Exercise aim
Every line in the records below between the one holding "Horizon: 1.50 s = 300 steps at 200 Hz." and the one holding "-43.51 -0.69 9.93", inclusive, is to be set down exactly; all other lines are to be left out.

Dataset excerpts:
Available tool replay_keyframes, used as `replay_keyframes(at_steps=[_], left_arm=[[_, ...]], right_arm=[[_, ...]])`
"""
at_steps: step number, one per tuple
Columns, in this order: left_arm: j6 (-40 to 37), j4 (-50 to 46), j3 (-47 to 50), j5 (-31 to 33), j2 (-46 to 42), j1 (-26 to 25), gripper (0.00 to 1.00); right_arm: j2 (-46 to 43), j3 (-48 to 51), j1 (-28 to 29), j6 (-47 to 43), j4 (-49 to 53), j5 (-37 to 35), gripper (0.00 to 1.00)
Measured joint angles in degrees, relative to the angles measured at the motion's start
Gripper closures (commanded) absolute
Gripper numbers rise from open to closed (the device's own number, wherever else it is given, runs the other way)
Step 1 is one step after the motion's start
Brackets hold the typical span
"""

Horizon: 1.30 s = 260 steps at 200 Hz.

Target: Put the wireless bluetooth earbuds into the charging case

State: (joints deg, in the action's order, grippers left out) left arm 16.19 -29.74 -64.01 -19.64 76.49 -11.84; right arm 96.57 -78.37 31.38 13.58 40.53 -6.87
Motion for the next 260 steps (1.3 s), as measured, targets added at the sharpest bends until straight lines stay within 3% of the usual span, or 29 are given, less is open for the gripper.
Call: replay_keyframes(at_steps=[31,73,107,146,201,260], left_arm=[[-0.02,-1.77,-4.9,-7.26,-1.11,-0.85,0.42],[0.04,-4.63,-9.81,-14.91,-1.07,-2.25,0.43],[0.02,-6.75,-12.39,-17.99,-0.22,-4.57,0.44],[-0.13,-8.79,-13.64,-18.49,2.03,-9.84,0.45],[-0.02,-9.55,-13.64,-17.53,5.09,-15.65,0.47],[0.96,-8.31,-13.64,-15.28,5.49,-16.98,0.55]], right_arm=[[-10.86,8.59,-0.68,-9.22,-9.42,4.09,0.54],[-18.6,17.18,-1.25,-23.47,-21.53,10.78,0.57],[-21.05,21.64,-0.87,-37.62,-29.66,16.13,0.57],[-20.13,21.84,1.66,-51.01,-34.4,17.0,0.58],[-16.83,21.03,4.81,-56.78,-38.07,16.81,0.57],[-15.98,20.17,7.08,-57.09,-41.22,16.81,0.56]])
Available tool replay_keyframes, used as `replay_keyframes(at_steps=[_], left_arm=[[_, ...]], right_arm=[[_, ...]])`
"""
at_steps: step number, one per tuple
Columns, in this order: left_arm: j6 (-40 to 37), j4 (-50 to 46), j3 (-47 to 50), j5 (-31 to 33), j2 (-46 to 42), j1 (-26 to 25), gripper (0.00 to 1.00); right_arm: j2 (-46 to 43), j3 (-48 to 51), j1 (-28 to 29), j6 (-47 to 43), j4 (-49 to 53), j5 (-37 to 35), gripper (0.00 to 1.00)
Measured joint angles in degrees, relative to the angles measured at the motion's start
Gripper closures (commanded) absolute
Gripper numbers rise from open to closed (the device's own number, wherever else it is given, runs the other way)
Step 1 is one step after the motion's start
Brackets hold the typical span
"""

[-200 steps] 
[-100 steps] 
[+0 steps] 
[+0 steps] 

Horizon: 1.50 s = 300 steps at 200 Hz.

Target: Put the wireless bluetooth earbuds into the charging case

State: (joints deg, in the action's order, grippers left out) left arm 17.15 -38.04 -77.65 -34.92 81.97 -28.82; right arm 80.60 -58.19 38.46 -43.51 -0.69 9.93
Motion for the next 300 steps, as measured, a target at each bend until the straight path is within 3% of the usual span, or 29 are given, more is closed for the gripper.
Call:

Response
Horizon: 1.50 s = 300 steps at 200 Hz.

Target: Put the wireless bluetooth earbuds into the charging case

State: (joints deg, in the action's order, grippers left out) left arm 17.15 -38.04 -77.65 -34.92 81.97 -28.82; right arm 80.60 -58.19 38.46 -43.51 -0.69 9.93

Nothing else is needed for this exercise.